» **ABOUT THIS EXERCISE**
In the data, find each line where the word "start" appears and list that line.

▬▬▬▬▬▬

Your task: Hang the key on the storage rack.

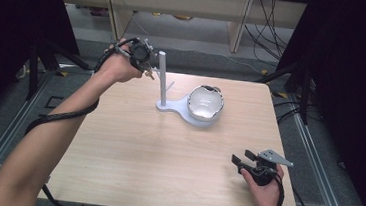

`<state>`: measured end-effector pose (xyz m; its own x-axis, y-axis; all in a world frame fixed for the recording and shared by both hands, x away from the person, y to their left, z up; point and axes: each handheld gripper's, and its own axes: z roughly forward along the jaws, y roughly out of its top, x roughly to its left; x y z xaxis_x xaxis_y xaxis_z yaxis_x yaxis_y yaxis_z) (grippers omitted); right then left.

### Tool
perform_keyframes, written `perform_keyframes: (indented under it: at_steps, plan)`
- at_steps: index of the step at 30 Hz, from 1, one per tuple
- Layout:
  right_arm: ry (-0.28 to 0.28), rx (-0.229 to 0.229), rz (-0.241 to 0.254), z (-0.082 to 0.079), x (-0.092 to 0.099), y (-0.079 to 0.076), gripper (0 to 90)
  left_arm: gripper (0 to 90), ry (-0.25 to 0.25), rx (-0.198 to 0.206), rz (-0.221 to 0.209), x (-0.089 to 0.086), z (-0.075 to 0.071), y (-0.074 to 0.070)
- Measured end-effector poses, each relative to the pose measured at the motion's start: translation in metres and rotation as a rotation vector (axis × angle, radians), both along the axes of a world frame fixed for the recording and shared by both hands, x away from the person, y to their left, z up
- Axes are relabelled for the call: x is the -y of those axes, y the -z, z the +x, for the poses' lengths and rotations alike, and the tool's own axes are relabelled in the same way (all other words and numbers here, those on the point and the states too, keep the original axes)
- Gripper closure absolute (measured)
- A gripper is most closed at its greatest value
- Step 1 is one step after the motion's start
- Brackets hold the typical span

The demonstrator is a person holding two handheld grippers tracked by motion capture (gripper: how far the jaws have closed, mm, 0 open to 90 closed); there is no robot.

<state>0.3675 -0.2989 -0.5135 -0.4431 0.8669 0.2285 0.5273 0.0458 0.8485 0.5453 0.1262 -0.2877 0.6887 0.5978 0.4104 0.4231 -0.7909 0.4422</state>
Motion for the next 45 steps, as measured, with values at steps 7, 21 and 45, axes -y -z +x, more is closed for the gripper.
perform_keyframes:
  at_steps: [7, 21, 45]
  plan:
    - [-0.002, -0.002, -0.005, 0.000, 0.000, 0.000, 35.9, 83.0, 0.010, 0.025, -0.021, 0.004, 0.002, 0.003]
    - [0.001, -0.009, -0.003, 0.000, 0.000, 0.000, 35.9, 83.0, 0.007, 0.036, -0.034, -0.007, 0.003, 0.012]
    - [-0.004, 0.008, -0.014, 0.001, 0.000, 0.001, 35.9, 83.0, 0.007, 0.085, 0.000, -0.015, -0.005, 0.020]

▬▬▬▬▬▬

» **EXPECTED ANSWER**
- Measured end-effector poses, each relative to the pose measured at the motion's start: translation in metres and rotation as a rotation vector (axis × angle, radians), both along the axes of a world frame fixed for the recording and shared by both hands, x away from the person, y to their left, z up
- Step 1 is one step after the motion's start

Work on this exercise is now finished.